Keeping with the theme I began yesterday of the interplay between the word and the image – film and language, the above reminded me of The Conversation and Enemy of the State – something very evocative in terms of character about the phrase “rogue engineer.”

14 March 2013

Went to the stack of old New Yorker’s sitting on my side table today to read while on the go. The stack always provides a safe grab of interesting reading even when months old. An article on urban planning post-Hurricane Sandy addressed the issues of climate change and the desire to negate its effects.

For the past decade and a half, governments around the world have been investing in elaborate plans to “climate-proof” their cities – protecting people, businesses, and critical infrastructure against weather-related calamities.

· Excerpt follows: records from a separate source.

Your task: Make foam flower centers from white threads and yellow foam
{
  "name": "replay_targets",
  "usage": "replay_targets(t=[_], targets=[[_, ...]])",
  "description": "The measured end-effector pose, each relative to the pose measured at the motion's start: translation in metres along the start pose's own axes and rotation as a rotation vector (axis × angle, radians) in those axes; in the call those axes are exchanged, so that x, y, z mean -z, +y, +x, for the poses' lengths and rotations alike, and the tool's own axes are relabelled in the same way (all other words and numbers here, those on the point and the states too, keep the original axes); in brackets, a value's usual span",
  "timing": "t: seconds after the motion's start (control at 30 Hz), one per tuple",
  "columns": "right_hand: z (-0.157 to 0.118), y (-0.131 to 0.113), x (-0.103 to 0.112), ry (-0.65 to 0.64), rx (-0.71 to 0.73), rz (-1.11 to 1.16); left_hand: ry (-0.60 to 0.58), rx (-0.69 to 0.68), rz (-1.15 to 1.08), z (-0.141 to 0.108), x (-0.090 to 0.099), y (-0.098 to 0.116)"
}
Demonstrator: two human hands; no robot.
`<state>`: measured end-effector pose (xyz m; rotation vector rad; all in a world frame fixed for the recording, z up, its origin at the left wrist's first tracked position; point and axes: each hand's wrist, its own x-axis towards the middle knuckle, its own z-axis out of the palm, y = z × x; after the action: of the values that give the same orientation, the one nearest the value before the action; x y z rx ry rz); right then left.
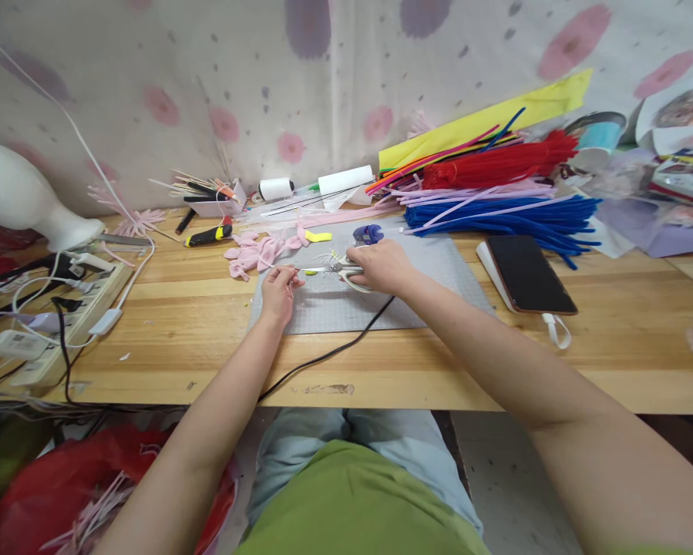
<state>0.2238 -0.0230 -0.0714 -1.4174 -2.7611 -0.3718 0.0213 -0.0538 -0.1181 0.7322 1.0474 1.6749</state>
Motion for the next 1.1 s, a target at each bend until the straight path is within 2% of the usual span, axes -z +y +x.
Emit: replay_targets(t=[0.83, 1.1], targets=[[-0.0040, -0.0015, 0.0036, -0.009, -0.067, 0.025, 0.012, -0.032, 0.063, 0.0003, 0.0009, -0.0027], [-0.0038, -0.0038, 0.0069, -0.011, -0.050, 0.034, 0.017, -0.145, 0.169, -0.0012, 0.0010, -0.0062]])
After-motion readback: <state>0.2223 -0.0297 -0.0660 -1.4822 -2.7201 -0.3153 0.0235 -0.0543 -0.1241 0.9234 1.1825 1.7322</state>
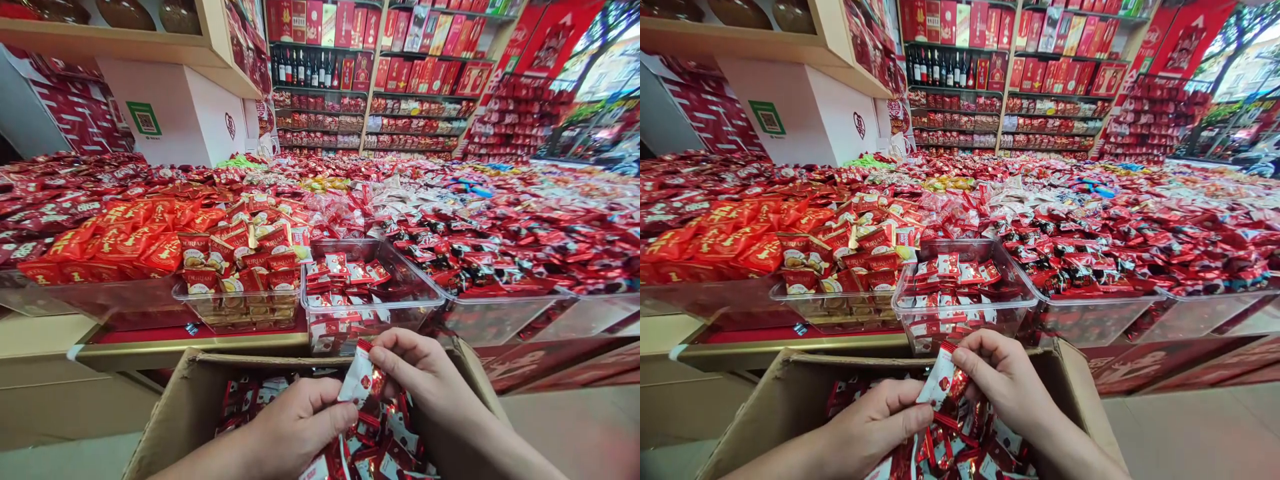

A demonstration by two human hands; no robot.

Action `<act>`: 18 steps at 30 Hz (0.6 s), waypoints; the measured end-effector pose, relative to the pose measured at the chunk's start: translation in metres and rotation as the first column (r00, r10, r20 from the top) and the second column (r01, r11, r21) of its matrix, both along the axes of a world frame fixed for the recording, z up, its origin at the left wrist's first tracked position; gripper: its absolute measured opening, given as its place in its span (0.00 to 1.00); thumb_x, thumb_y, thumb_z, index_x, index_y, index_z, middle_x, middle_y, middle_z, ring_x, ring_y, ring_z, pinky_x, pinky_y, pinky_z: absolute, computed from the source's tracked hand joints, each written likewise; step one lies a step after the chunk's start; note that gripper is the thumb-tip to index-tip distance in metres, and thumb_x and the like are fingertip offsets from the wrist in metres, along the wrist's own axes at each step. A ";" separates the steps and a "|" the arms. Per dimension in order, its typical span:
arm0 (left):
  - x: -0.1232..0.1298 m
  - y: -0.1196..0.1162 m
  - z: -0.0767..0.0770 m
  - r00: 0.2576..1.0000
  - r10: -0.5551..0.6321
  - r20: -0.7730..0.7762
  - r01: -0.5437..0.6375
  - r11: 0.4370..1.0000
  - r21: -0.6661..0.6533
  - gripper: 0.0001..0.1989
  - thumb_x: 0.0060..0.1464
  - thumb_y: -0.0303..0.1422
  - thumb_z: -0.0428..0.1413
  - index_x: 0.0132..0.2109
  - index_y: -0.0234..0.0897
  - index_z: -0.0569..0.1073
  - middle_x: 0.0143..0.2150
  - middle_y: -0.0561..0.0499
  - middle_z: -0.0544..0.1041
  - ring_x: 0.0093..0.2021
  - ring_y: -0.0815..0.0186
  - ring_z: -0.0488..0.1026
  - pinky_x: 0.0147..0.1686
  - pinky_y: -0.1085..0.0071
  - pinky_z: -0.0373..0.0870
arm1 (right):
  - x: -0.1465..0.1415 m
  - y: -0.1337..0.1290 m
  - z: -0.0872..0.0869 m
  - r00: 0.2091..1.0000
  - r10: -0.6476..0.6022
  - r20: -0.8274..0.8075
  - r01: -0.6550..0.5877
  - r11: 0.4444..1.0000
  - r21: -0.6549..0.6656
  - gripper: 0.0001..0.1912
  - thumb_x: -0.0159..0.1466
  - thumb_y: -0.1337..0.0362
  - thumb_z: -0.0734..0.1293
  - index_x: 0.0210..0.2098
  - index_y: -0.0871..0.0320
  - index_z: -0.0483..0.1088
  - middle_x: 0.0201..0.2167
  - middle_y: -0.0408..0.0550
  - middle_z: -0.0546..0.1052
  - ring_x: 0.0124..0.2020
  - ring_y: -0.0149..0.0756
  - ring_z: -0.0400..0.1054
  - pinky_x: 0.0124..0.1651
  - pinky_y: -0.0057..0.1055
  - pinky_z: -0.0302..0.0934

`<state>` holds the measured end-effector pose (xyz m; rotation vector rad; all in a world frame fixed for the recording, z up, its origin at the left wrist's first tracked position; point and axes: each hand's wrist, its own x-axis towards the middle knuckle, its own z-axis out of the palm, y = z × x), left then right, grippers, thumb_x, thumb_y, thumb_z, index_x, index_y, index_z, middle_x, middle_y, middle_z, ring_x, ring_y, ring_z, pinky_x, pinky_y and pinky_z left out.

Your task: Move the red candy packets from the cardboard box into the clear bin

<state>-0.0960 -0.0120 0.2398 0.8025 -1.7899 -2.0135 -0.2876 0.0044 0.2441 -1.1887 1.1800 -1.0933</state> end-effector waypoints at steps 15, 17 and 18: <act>-0.003 0.005 0.000 0.965 0.056 0.255 0.042 0.930 -0.364 0.16 0.56 0.39 0.47 0.37 0.34 0.76 0.27 0.52 0.74 0.28 0.69 0.67 0.29 0.77 0.62 | -0.031 -0.035 0.098 0.635 -0.459 -0.621 -0.164 0.706 -0.689 0.07 0.59 0.62 0.63 0.33 0.55 0.72 0.29 0.47 0.76 0.29 0.35 0.68 0.32 0.30 0.60; -0.003 0.004 -0.003 0.961 0.051 0.273 0.058 0.924 -0.377 0.16 0.56 0.38 0.47 0.37 0.33 0.76 0.27 0.51 0.74 0.27 0.69 0.66 0.29 0.78 0.62 | -0.034 -0.060 0.103 0.530 -0.318 -0.786 -0.287 0.805 -0.519 0.08 0.58 0.63 0.63 0.31 0.57 0.74 0.27 0.47 0.77 0.28 0.35 0.68 0.31 0.30 0.59; -0.003 0.004 -0.004 0.959 0.043 0.282 0.070 0.922 -0.381 0.16 0.55 0.37 0.47 0.38 0.32 0.76 0.27 0.51 0.74 0.27 0.69 0.67 0.28 0.78 0.62 | -0.034 -0.072 0.102 0.494 -0.189 -0.849 -0.349 0.851 -0.393 0.08 0.57 0.63 0.64 0.30 0.57 0.75 0.26 0.46 0.77 0.27 0.34 0.68 0.30 0.29 0.59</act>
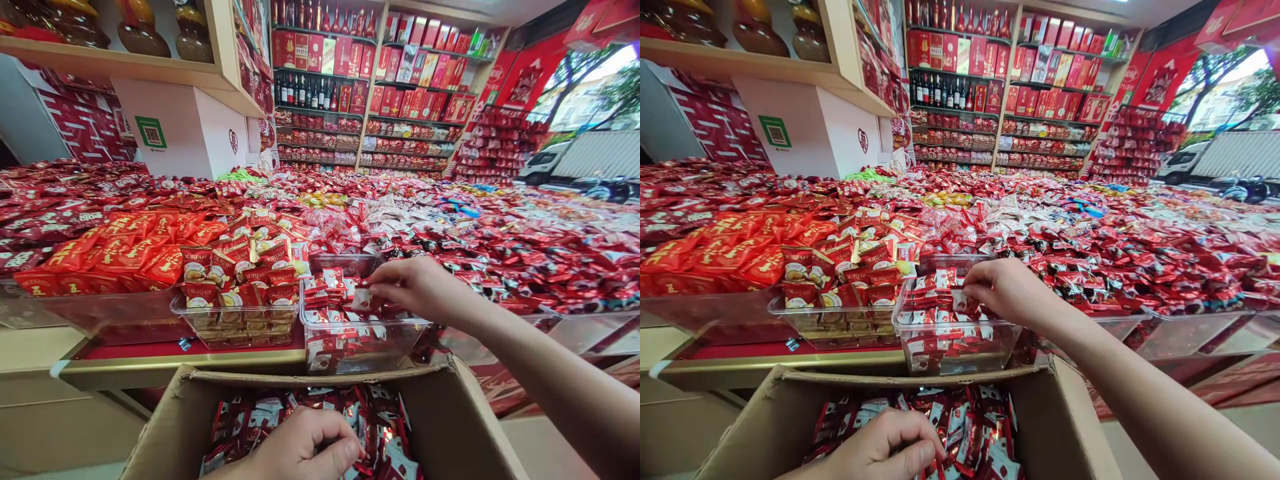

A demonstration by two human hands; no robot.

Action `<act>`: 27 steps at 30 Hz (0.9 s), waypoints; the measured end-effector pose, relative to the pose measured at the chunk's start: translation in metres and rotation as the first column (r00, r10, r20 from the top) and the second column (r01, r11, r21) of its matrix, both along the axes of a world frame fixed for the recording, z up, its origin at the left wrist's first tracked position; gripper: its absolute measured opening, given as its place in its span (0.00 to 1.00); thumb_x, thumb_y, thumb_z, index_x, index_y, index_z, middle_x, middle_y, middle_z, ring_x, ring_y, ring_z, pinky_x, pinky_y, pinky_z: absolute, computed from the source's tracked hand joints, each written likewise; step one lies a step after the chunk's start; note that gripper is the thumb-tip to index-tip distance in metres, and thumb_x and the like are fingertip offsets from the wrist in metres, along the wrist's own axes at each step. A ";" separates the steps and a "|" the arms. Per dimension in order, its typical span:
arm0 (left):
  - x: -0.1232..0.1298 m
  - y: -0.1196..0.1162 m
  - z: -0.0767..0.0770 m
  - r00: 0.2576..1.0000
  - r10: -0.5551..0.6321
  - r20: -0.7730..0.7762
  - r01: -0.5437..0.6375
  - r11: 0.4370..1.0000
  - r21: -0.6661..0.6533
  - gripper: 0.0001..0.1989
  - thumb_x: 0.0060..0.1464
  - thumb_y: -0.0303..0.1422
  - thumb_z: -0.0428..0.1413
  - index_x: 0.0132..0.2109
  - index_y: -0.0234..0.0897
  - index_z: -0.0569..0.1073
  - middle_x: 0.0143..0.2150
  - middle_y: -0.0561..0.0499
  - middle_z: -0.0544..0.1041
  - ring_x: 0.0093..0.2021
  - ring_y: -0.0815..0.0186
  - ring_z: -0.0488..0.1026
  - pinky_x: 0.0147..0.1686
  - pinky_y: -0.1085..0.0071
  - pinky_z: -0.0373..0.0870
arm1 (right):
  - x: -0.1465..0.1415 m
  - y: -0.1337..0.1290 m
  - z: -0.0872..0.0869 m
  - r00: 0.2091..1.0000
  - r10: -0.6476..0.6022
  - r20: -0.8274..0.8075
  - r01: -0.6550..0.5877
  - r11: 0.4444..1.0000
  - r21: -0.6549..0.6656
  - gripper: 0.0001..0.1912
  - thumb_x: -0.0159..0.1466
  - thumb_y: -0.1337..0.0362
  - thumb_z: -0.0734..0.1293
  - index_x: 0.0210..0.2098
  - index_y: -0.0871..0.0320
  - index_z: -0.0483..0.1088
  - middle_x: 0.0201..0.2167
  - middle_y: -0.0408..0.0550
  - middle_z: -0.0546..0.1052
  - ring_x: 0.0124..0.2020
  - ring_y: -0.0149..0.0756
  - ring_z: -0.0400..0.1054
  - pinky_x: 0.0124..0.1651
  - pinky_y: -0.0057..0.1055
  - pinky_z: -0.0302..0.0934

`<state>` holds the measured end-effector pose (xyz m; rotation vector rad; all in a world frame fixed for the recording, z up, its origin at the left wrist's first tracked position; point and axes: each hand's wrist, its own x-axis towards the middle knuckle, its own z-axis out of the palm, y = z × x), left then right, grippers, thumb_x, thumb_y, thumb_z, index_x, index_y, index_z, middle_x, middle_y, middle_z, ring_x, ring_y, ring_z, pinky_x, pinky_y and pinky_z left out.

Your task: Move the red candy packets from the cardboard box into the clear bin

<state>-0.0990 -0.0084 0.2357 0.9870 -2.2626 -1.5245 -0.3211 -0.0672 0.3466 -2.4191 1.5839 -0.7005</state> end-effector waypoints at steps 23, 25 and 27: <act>0.002 -0.005 -0.007 0.993 -0.112 0.040 0.117 0.982 -0.150 0.18 0.55 0.37 0.46 0.38 0.30 0.77 0.31 0.44 0.79 0.31 0.65 0.74 0.30 0.78 0.66 | 0.020 -0.047 -0.040 0.950 0.312 -0.013 -0.199 0.638 0.744 0.18 0.53 0.49 0.66 0.26 0.58 0.76 0.15 0.40 0.70 0.16 0.25 0.56 0.22 0.25 0.51; 0.002 -0.006 -0.007 0.993 -0.113 0.018 0.114 0.981 -0.158 0.18 0.55 0.37 0.46 0.38 0.30 0.77 0.31 0.44 0.79 0.31 0.65 0.74 0.31 0.78 0.66 | 0.021 -0.047 -0.039 0.953 0.301 -0.040 -0.182 0.672 0.718 0.14 0.53 0.53 0.67 0.28 0.58 0.75 0.17 0.40 0.71 0.18 0.25 0.57 0.22 0.24 0.51; 0.002 -0.006 -0.004 0.997 -0.079 0.005 0.079 0.982 -0.173 0.18 0.55 0.36 0.46 0.37 0.30 0.77 0.29 0.44 0.79 0.30 0.65 0.74 0.30 0.77 0.66 | 0.023 -0.046 -0.039 0.955 0.293 -0.044 -0.180 0.692 0.699 0.12 0.54 0.56 0.67 0.29 0.58 0.75 0.19 0.40 0.72 0.19 0.25 0.58 0.22 0.23 0.51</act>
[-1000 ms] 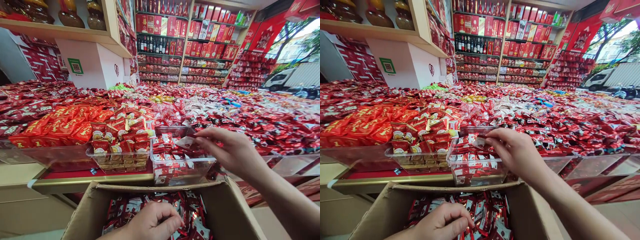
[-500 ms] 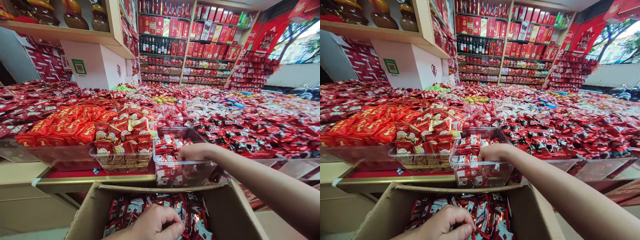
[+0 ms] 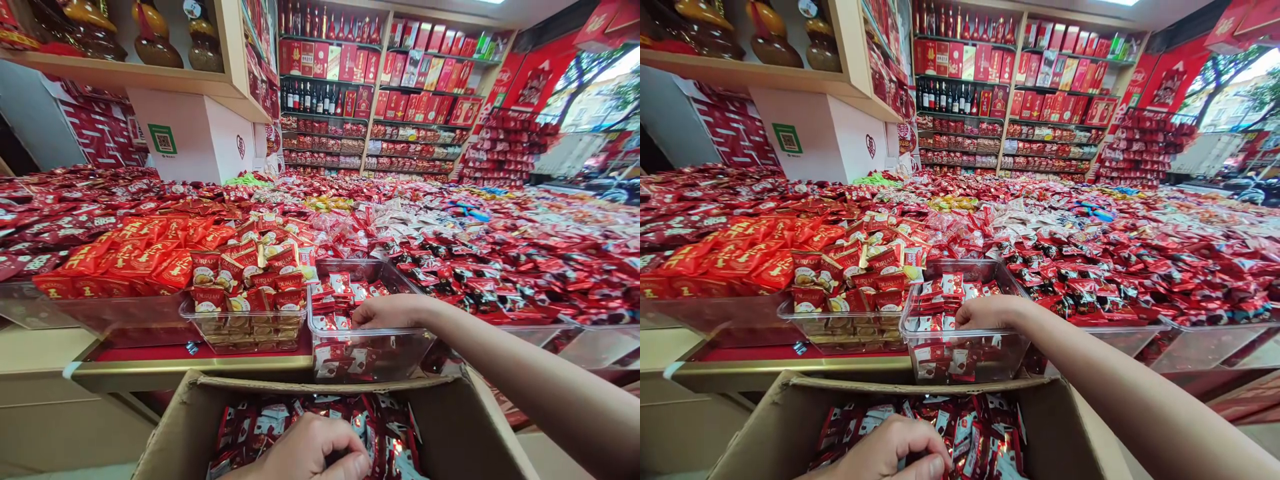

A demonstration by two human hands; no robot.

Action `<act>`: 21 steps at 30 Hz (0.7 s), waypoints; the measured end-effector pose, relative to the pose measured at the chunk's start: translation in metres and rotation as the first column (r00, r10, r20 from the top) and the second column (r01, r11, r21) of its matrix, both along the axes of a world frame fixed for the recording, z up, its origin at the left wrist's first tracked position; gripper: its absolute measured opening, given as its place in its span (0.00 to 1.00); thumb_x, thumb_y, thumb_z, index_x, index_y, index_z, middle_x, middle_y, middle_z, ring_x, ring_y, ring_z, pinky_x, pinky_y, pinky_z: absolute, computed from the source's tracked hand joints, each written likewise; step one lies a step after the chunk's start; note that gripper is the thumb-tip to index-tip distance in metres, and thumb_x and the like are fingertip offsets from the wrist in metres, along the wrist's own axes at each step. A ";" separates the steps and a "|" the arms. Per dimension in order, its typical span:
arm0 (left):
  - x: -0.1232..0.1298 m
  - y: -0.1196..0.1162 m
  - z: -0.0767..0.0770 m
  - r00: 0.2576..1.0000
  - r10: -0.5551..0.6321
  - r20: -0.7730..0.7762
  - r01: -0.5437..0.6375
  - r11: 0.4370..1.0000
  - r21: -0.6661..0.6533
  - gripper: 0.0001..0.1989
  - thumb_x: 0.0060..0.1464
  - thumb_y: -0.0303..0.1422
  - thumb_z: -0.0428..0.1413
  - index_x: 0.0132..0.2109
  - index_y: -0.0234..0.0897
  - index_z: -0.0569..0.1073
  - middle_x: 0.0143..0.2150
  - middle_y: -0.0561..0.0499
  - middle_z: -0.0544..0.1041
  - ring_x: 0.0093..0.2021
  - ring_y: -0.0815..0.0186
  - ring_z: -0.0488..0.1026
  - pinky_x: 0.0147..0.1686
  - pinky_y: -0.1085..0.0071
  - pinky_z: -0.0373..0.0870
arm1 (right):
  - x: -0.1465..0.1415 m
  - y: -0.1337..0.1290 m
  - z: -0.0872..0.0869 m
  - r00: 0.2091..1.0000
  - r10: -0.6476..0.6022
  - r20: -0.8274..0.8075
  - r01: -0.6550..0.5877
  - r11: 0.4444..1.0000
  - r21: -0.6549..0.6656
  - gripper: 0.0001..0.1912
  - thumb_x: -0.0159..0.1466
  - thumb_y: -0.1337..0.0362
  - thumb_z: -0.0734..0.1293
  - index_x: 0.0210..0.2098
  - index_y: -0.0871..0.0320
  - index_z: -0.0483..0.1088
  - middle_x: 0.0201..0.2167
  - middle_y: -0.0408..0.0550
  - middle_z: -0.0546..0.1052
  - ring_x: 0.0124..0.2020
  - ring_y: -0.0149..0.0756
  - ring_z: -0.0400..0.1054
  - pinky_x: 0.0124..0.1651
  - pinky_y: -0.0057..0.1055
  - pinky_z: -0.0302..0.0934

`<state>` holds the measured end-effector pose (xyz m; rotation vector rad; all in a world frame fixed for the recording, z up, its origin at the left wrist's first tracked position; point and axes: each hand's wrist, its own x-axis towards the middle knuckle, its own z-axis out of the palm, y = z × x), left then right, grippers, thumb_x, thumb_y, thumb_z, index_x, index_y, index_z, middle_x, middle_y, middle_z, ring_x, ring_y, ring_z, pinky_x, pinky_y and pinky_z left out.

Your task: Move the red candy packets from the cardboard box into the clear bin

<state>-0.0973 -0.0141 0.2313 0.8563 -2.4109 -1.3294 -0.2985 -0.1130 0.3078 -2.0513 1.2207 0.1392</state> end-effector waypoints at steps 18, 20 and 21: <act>0.003 -0.043 0.102 0.561 0.473 -0.679 -0.631 0.776 0.020 0.11 0.57 0.36 0.47 0.34 0.36 0.70 0.25 0.56 0.66 0.21 0.74 0.60 0.22 0.78 0.57 | 0.005 0.002 0.001 0.873 -0.102 0.477 0.230 0.948 -0.219 0.20 0.59 0.49 0.60 0.24 0.61 0.65 0.19 0.42 0.67 0.20 0.27 0.59 0.24 0.26 0.53; -0.008 -0.061 0.113 0.551 0.446 -0.705 -0.664 0.747 -0.046 0.09 0.56 0.34 0.48 0.32 0.36 0.69 0.25 0.57 0.65 0.24 0.73 0.61 0.24 0.78 0.59 | 0.010 0.008 0.013 0.698 -0.092 0.710 0.257 0.958 -0.128 0.22 0.59 0.46 0.59 0.27 0.61 0.64 0.21 0.41 0.67 0.21 0.27 0.60 0.27 0.27 0.55; -0.013 -0.069 0.117 0.548 0.438 -0.712 -0.673 0.736 -0.066 0.08 0.55 0.33 0.48 0.32 0.36 0.68 0.24 0.57 0.65 0.24 0.72 0.61 0.25 0.77 0.59 | 0.013 0.012 0.018 0.615 -0.089 0.784 0.230 0.971 -0.070 0.22 0.57 0.45 0.60 0.30 0.60 0.64 0.22 0.41 0.67 0.22 0.27 0.62 0.28 0.28 0.57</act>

Whether they come from governments or civil society, the best techniques for safeguarding cities don’t just mitigate disaster damage; they also strengthen the networks that promote health and prosperity during ordinary times.

15 March 2013

Reading the text of The Art of the Moving Picture by Vachel Lindsay (first published in 1915 – the second edition revised in 1922). It’s interesting to delve into a poet from the early nineteenth century’s view of the moving image. Lindsay proclaims:

I am the one poet who has a right to claim for his muses Blanche Sweet, Mary Pickford, and Mae Marsh.

Lindsay carried around poems in his pocket for sale on the street and titled some “Rhymes to be Traded for Bread.” In The Art of the Moving Picture he poetically describes his experiences as an audience member in the cinema and advises,

Sit on the front seat, where no one can hear your whisperings but Mary Pickford on the screen. She is but a shadow there, and will not mind.

Final Lindsay quote of the day:

American civilization grows more hieroglyphic every day. The cartoons of Darling, the advertisements in the back of magazines and on the bill-boards and in the street-cars, the acres of photographs in the Sunday newspapers, make us into a hieroglyphic civilization far nearer to Egypt than England.